Real-world classroom environments present significant challenges for AI due to their multi-agent dynamics, high noise levels, privacy sensitivity, pedagogical diversity, and multilingual nature, hindering reliable and interpretable higher-order educational judgments. This work proposes NSCR, a neuro-symbolic framework that systematically introduces neuro-symbolic methods to classroom AI for the first time. It decomposes the analytical pipeline into four layers—perceptual grounding, symbolic abstraction, executable reasoning, and governance—integrating multimodal inputs including video, audio, ASR transcripts, and metadata to produce verifiable and uncertainty-calibrated educational insights. The study establishes a benchmark comprising five tasks and an evaluation protocol centered on reliability metrics: abstention rate, calibration, robustness, construct alignment, and human utility. By incorporating policy constraints and deployment safeguards, the framework substantially enhances the trustworthiness and practical applicability of classroom AI systems.

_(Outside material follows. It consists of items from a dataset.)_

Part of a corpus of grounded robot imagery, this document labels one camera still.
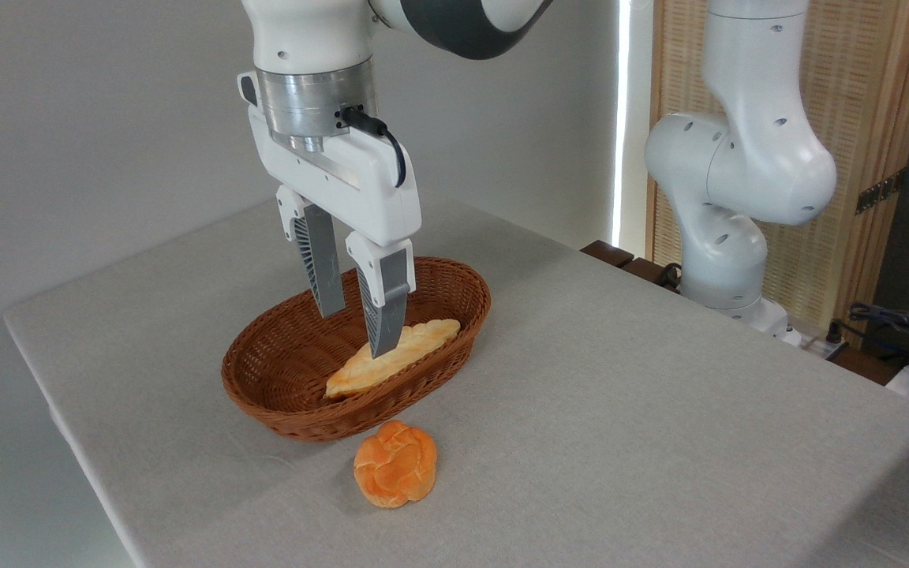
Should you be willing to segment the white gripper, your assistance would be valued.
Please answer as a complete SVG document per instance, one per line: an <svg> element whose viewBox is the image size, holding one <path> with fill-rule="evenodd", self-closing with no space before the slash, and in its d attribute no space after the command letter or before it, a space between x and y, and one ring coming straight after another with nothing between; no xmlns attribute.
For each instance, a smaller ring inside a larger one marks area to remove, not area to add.
<svg viewBox="0 0 909 568"><path fill-rule="evenodd" d="M392 351L404 327L407 297L416 289L406 239L422 220L411 159L405 159L406 177L397 186L398 155L389 141L351 129L325 139L321 152L307 152L275 141L259 104L250 105L249 121L264 169L282 183L282 229L299 249L321 316L344 309L332 215L356 230L346 248L356 262L372 358Z"/></svg>

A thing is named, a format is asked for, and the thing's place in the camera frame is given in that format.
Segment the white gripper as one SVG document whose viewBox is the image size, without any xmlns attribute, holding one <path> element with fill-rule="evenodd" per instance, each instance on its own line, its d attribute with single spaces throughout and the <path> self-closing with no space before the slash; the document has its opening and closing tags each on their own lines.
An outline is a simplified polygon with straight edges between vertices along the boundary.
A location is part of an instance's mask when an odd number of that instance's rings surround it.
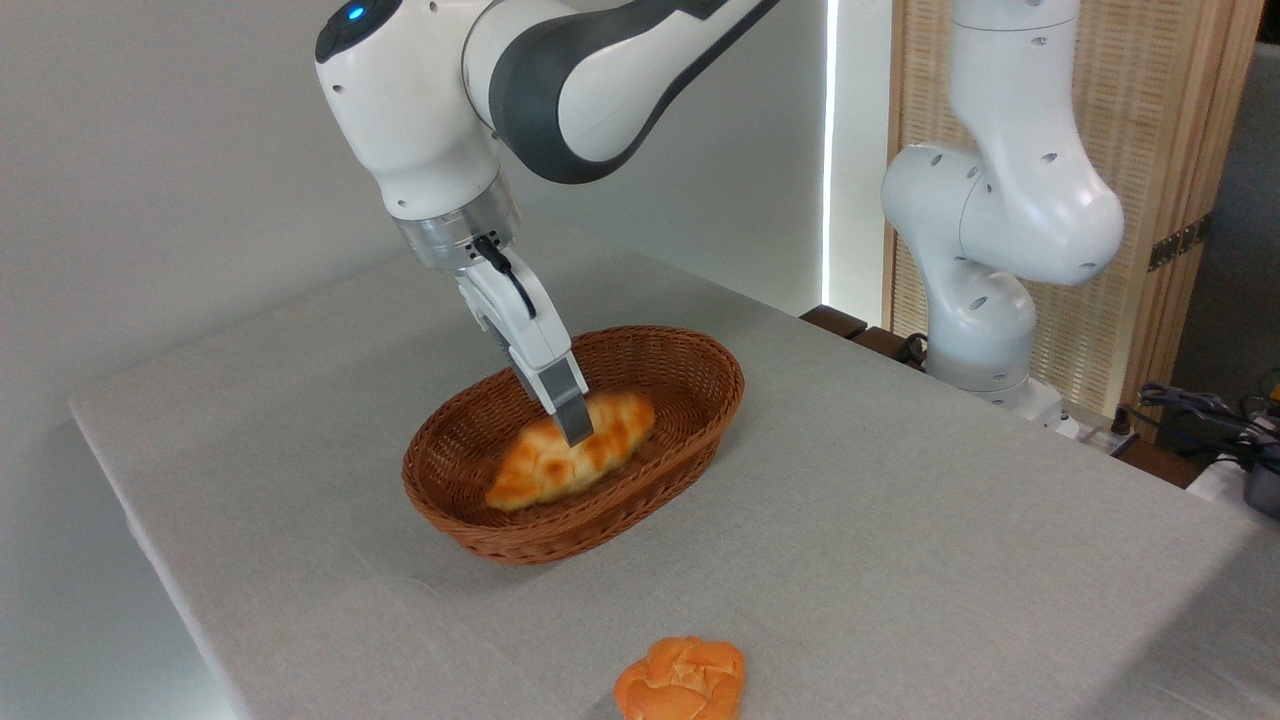
<svg viewBox="0 0 1280 720">
<path fill-rule="evenodd" d="M 538 401 L 570 447 L 594 433 L 588 410 L 588 384 L 571 352 L 571 340 L 549 293 L 522 260 L 509 273 L 489 261 L 456 272 L 460 292 L 477 324 L 506 341 L 512 369 L 531 400 Z"/>
</svg>

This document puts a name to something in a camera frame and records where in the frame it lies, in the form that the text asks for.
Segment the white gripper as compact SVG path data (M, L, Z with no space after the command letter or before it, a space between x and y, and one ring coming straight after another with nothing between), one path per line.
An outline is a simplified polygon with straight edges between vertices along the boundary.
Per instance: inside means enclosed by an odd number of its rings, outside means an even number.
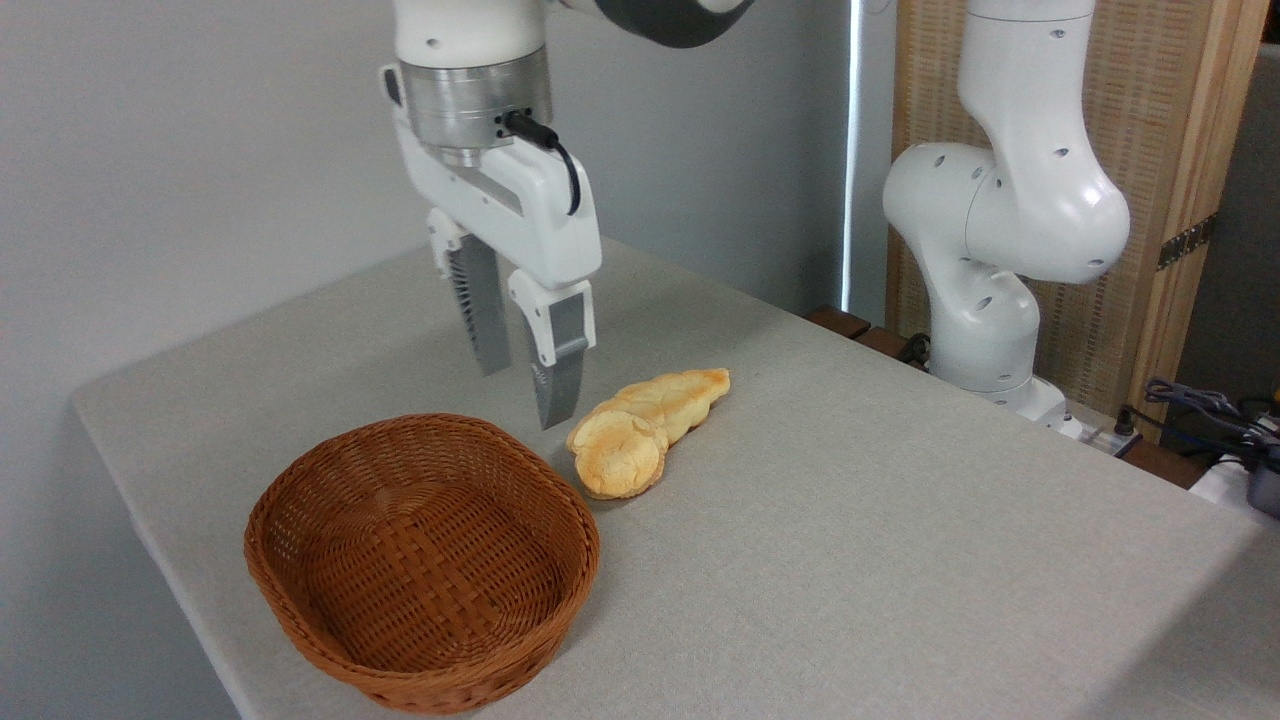
M495 250L520 268L508 290L525 319L540 427L568 420L585 354L596 346L593 288L585 279L602 265L602 240L585 168L525 138L483 150L476 167L449 164L411 129L401 73L388 70L387 83L389 96L399 99L392 115L410 181L434 208L428 214L433 256L451 283L481 373L511 365Z

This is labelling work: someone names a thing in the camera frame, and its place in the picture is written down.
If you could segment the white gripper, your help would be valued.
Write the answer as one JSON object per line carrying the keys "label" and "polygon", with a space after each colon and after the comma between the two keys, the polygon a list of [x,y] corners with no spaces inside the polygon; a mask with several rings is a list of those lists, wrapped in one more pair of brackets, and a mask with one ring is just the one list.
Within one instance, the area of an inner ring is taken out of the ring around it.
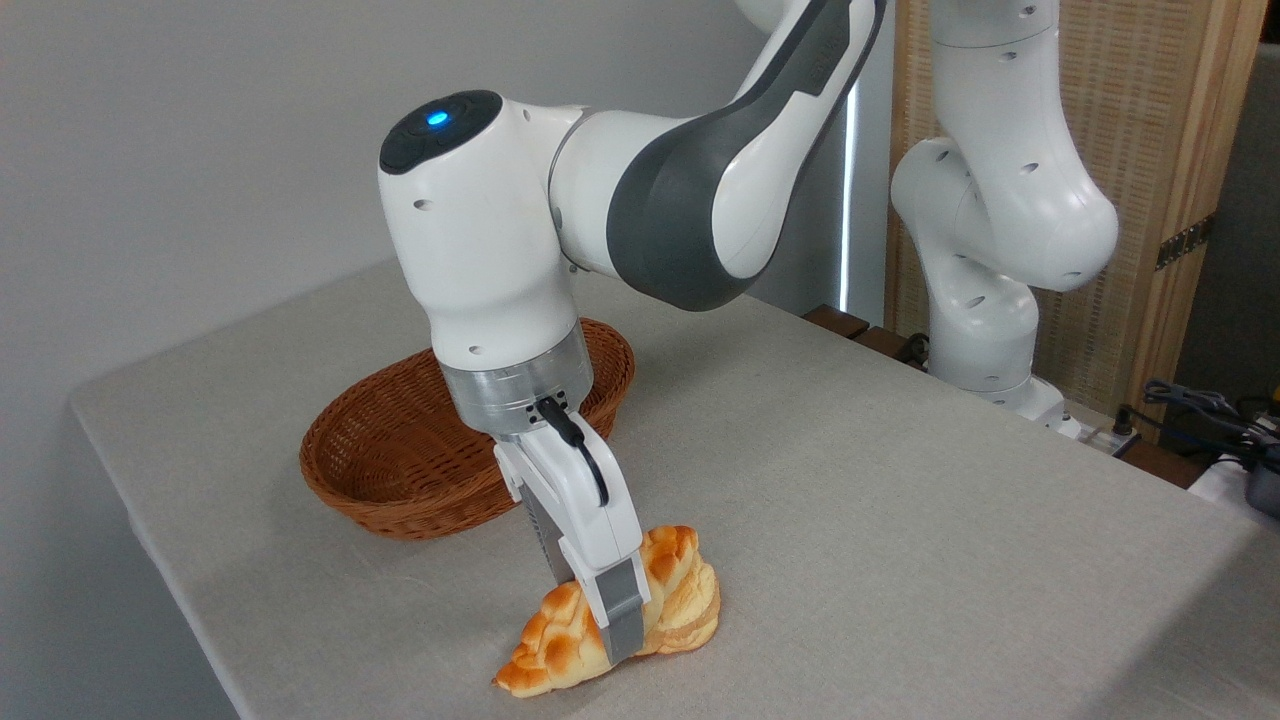
{"label": "white gripper", "polygon": [[643,532],[607,442],[580,415],[568,415],[576,442],[543,423],[497,439],[511,496],[524,502],[556,584],[577,579],[611,666],[644,644],[644,603],[652,598],[639,546]]}

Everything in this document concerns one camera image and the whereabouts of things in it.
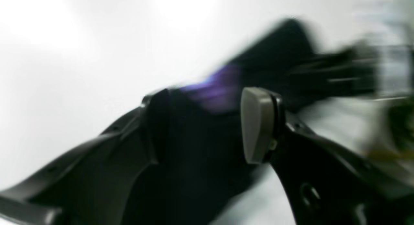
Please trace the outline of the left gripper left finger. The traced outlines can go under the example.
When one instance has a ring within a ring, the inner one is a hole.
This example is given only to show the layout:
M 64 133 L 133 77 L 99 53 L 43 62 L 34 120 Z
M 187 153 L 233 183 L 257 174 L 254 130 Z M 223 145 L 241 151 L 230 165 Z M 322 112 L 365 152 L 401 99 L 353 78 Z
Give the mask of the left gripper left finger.
M 104 132 L 1 191 L 17 225 L 120 225 L 136 179 L 165 154 L 168 89 L 148 94 Z

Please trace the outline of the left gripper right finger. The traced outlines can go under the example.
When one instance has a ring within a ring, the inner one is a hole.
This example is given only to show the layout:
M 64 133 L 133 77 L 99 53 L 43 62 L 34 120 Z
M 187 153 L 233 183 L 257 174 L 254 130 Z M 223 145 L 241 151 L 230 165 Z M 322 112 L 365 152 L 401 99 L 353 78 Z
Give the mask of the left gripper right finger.
M 281 96 L 246 87 L 241 96 L 244 155 L 269 163 L 297 225 L 412 225 L 413 187 L 317 135 Z

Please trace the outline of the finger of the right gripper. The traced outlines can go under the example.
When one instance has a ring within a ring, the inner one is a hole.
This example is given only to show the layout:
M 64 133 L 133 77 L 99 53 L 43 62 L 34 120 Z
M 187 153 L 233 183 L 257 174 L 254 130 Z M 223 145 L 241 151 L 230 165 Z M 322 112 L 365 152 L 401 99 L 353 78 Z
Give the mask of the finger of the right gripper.
M 351 46 L 302 61 L 287 73 L 287 81 L 299 94 L 308 96 L 373 95 L 378 65 L 379 53 L 373 47 Z

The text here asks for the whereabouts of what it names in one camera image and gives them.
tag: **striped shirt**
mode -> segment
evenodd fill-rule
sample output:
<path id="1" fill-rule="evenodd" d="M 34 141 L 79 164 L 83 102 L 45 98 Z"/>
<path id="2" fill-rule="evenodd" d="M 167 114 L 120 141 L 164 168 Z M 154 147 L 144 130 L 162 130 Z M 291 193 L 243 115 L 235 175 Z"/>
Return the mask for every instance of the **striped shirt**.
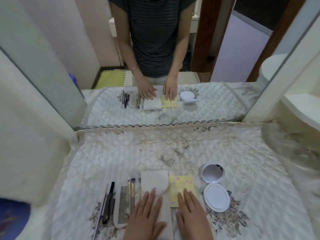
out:
<path id="1" fill-rule="evenodd" d="M 109 0 L 128 13 L 133 52 L 144 76 L 168 75 L 180 14 L 195 0 Z"/>

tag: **person's left hand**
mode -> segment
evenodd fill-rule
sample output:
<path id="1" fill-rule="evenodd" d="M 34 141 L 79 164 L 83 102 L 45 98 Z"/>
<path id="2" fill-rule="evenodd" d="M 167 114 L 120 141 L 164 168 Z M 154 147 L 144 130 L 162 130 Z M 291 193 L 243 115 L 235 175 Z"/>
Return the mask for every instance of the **person's left hand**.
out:
<path id="1" fill-rule="evenodd" d="M 123 240 L 156 240 L 163 229 L 166 222 L 158 222 L 158 215 L 162 205 L 162 197 L 159 197 L 154 207 L 156 189 L 153 189 L 149 195 L 146 192 L 133 210 L 129 218 L 128 225 L 125 229 Z"/>
<path id="2" fill-rule="evenodd" d="M 170 101 L 175 100 L 178 91 L 178 79 L 174 76 L 168 76 L 163 85 L 162 93 L 165 99 Z"/>

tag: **brown floor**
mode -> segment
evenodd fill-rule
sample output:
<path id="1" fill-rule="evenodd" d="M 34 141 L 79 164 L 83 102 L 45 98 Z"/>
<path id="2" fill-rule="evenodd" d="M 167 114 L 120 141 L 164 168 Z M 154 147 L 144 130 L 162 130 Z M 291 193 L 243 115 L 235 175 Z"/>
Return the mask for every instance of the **brown floor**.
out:
<path id="1" fill-rule="evenodd" d="M 211 72 L 198 72 L 198 77 L 200 79 L 200 82 L 208 83 L 211 79 Z"/>

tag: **person's right hand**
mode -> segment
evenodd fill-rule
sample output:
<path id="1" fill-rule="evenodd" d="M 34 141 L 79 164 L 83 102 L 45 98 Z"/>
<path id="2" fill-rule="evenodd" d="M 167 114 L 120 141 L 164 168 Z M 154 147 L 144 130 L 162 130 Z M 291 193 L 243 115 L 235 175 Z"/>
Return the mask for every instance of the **person's right hand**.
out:
<path id="1" fill-rule="evenodd" d="M 178 193 L 177 220 L 182 240 L 214 240 L 206 213 L 198 199 L 186 189 Z"/>
<path id="2" fill-rule="evenodd" d="M 152 100 L 154 97 L 156 97 L 155 91 L 157 91 L 157 89 L 152 86 L 150 81 L 145 76 L 137 79 L 137 83 L 139 94 L 143 99 Z"/>

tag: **forearm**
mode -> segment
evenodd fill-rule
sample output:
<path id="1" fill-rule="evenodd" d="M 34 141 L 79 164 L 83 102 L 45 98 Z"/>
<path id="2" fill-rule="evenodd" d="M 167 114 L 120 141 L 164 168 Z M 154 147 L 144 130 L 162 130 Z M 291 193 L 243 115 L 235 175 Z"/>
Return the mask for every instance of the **forearm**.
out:
<path id="1" fill-rule="evenodd" d="M 187 53 L 188 43 L 189 36 L 183 37 L 177 42 L 173 54 L 173 62 L 170 68 L 169 76 L 178 78 L 179 71 L 182 68 L 182 62 Z"/>
<path id="2" fill-rule="evenodd" d="M 142 77 L 143 74 L 138 68 L 138 63 L 134 56 L 134 51 L 132 49 L 131 44 L 129 42 L 124 42 L 124 41 L 123 42 L 119 41 L 118 44 L 119 44 L 122 59 L 127 64 L 130 71 L 132 71 L 135 68 L 133 71 L 133 75 L 136 79 L 140 79 L 140 77 Z"/>

Classroom AI is rapidly expanding from low-level perception toward higher-level judgments about engagement, confusion, collaboration, and instructional quality. Yet classrooms are among the hardest real-world settings for multimodal vision: they are multi-party, noisy, privacy-sensitive, pedagogically diverse, and often multilingual. In this paper, we argue that classroom AI should be treated as a critical domain, where raw predictive accuracy is insufficient unless predictions are accompanied by verifiable evidence, calibrated uncertainty, and explicit deployment guardrails. We introduce NSCR, a neuro-symbolic framework that decomposes classroom analytics into four layers: perceptual grounding, symbolic abstraction, executable reasoning, and governance. NSCR adapts recent ideas from symbolic fact extraction and verifiable code generation to multimodal educational settings, enabling classroom observations from video, audio, ASR, and contextual metadata to be converted into typed facts and then composed by executable rules, programs, and policy constraints. Beyond the system design, we contribute a benchmark and evaluation protocol organized around five tasks: classroom state inference, discourse-grounded event linking, temporal early warning, collaboration analysis, and multilingual classroom reasoning. We further specify reliability metrics centered on abstention, calibration, robustness, construct alignment, and human usefulness. The paper does not report new empirical results; its contribution is a concrete framework and evaluation agenda intended to support more interpretable, privacy-aware, and pedagogically grounded multimodal AI for classrooms.